Small Saves debuted in 1991. DeMarco says that while writing the comic isn't hard, it is tough to keep it fresh given the specific subject matter of an ice hockey goalie. DeMarco draws the comic by hand on paper, pencilling it then inking it, and then coloring a copy to preserve the original.

The comic is a part-time job for DeMarco, who also works at a nursing home, does silk-screening, and helps out at a skating rink. James says that his fascination for cartooning began very young, drawing inspiration from classics such as The Family Circus, Peanuts and Dennis the Menace.

In addition to Small Saves, He also illustrated a children's book about ice hockey, written by Darren Hersh, called Holy Moly, We Need a Goalie!: Robbin to the Rescue! DeMarco has also authored and illustrated another children's book called The Dinosaurs of Winter.

==Distribution==
Small Saves has appeared in hockey-related publications such as USA Hockey Magazine, Independent Sports News, Goalie's World magazine and InsideHockey, and is linked through NHL.com. DeMarco has said his aim is for Small Saves "to be in every hockey media type there is."

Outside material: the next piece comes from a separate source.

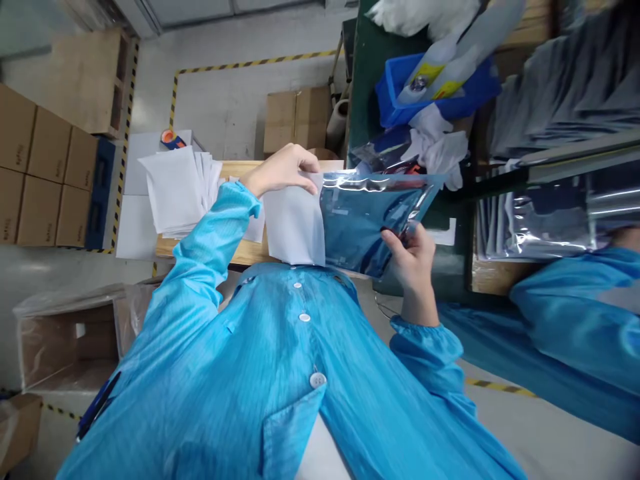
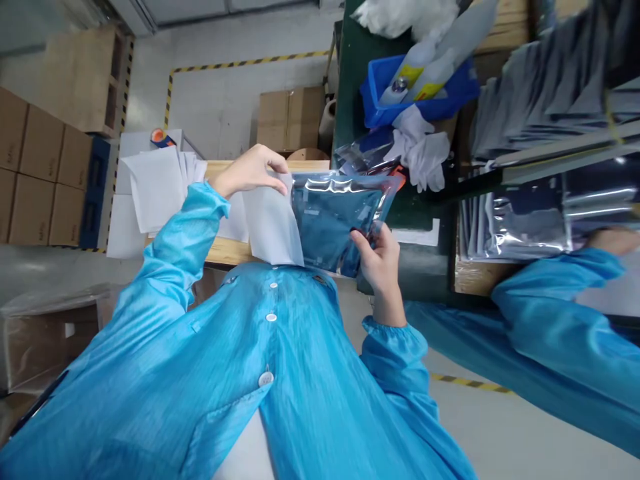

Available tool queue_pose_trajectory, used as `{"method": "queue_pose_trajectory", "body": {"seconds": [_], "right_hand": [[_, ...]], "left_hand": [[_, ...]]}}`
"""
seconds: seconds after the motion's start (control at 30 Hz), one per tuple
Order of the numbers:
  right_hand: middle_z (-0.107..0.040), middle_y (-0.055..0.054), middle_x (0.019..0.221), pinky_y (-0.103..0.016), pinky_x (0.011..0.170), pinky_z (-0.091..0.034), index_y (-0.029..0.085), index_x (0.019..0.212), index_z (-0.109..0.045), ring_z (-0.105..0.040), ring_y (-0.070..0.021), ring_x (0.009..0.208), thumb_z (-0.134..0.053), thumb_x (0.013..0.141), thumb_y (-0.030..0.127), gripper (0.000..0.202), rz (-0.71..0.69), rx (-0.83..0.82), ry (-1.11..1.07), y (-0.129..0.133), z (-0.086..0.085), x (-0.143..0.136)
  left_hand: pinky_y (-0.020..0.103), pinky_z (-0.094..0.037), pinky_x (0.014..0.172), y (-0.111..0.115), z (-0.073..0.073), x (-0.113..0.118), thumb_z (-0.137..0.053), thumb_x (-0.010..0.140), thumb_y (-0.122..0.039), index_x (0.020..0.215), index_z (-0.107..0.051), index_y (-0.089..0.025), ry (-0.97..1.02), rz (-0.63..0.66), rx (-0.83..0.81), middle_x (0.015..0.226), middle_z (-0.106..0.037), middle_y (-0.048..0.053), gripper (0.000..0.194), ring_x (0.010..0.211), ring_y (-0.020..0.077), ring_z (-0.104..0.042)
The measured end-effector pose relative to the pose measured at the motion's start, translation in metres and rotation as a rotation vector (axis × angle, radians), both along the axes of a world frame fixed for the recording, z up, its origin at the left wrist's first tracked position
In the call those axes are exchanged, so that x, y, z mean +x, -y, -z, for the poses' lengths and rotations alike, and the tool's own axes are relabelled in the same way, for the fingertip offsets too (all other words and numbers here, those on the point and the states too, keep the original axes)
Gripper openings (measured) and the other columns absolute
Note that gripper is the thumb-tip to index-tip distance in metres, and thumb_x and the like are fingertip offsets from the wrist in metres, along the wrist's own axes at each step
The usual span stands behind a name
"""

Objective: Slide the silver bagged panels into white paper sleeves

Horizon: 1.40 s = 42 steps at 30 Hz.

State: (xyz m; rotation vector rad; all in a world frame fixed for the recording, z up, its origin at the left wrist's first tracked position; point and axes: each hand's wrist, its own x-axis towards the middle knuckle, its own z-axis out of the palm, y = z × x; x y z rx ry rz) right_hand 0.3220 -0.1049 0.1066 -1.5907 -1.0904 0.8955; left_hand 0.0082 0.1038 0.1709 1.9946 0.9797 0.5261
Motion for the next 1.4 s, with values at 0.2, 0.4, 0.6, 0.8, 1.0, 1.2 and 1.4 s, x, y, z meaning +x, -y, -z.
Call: {"method": "queue_pose_trajectory", "body": {"seconds": [0.2,0.4,0.6,0.8,1.0,1.2,1.4], "right_hand": [[-0.067,0.0,0.084,-0.043,0.085,-0.057,0.027,0.094,-0.074,-0.059,-0.0222,0.078,-0.085,0.083,0.055,0.032,-0.021,0.005,0.114,0.008,-0.009,0.004],[-0.068,0.0,0.079,-0.042,0.076,-0.055,0.029,0.093,-0.075,-0.06,-0.0226,0.071,-0.086,0.082,0.054,0.03,-0.064,0.048,0.189,0.014,-0.026,0.003],[-0.068,0.001,0.08,-0.04,0.077,-0.058,0.028,0.091,-0.074,-0.063,-0.0217,0.076,-0.09,0.073,0.055,0.036,0.031,0.03,-0.017,0.005,-0.024,-0.031],[-0.07,0.0,0.1,-0.042,0.104,-0.063,0.028,0.106,-0.066,-0.073,-0.0218,0.1,-0.088,0.071,0.06,0.052,0.427,0.194,-0.348,-0.015,-0.015,-0.06],[-0.075,-0.001,0.11,-0.046,0.124,-0.058,0.028,0.118,-0.063,-0.077,-0.0248,0.121,-0.077,0.081,0.056,0.048,0.584,0.275,-0.397,-0.033,-0.015,-0.061],[-0.077,-0.005,0.124,-0.05,0.128,-0.057,0.027,0.124,-0.063,-0.074,-0.0277,0.134,-0.07,0.092,0.053,0.042,0.577,0.277,-0.314,-0.035,-0.014,-0.068],[-0.076,-0.004,0.133,-0.051,0.135,-0.051,0.023,0.133,-0.06,-0.072,-0.0232,0.138,-0.068,0.099,0.035,0.037,0.638,0.354,-0.523,-0.034,-0.014,-0.07]], "left_hand": [[0.04,-0.063,0.105,0.015,-0.017,-0.005,-0.088,0.093,-0.037,0.08,-0.086,-0.018,0.116,-0.102,-0.14,0.076,-0.078,-0.001,0.023,0.095,0.0234,-0.082],[0.047,-0.064,0.106,0.024,-0.012,0.005,-0.085,0.098,-0.045,0.092,-0.086,-0.015,0.137,-0.17,-0.075,0.097,-0.082,0.003,0.03,0.107,0.0273,-0.082],[0.059,-0.06,0.119,0.042,-0.043,0.027,-0.083,0.101,-0.05,0.119,-0.085,-0.023,0.028,-0.176,0.104,0.12,-0.082,0.004,0.033,0.139,0.0393,-0.073],[0.052,-0.033,0.146,0.086,-0.06,0.012,-0.073,0.106,-0.067,0.168,-0.048,-0.037,0.096,-0.788,0.384,0.169,-0.057,0.005,0.074,0.181,0.0303,-0.023],[0.054,-0.05,0.137,0.161,0.024,0.028,-0.08,0.106,-0.056,0.158,-0.053,-0.031,0.394,-0.903,-0.101,0.163,-0.066,0.01,0.063,0.162,0.0274,-0.058],[0.049,-0.06,0.125,0.196,0.053,0.066,-0.09,0.091,-0.066,0.12,-0.082,-0.015,0.837,-0.879,-0.563,0.126,-0.087,0.013,0.059,0.127,0.0288,-0.081],[0.037,-0.062,0.108,0.209,0.043,0.072,-0.097,0.08,-0.067,0.102,-0.087,-0.017,0.757,-0.854,-0.648,0.108,-0.089,0.009,0.055,0.113,0.0259,-0.082]]}}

The Canadian Make-a-Wish foundation publishes a black-and-white version of the strip in coloring books that it provides to children in hospitals.

===Compendiums===
Eight volumes of collected Small Saves cartoons have been published. These include:

- DeMarco, James (2014). "Goalie on Vacation: A collection of Small Saves cartoons!"
- DeMarco, James (2014). "Renegade Goaltender: The continued cartoon antics of Small Saves"
- DeMarco, James (2014). "Where's My Defense...? Even more cartoon antics of Small Saves!"
- DeMarco, James (2015). "The Goaltenders' Creed: A Small Saves Storybook"
- DeMarco, James (2017). "When the Game Calls: A Small Saves Storybook"
- DeMarco, James (2017). "The Day the Dinosaurs Played Hockey: A Small Saves Storybook"

=== Merchandise ===
Small Saves has a variety of merchandise, including T-shirts, mugs, stickers, and coasters.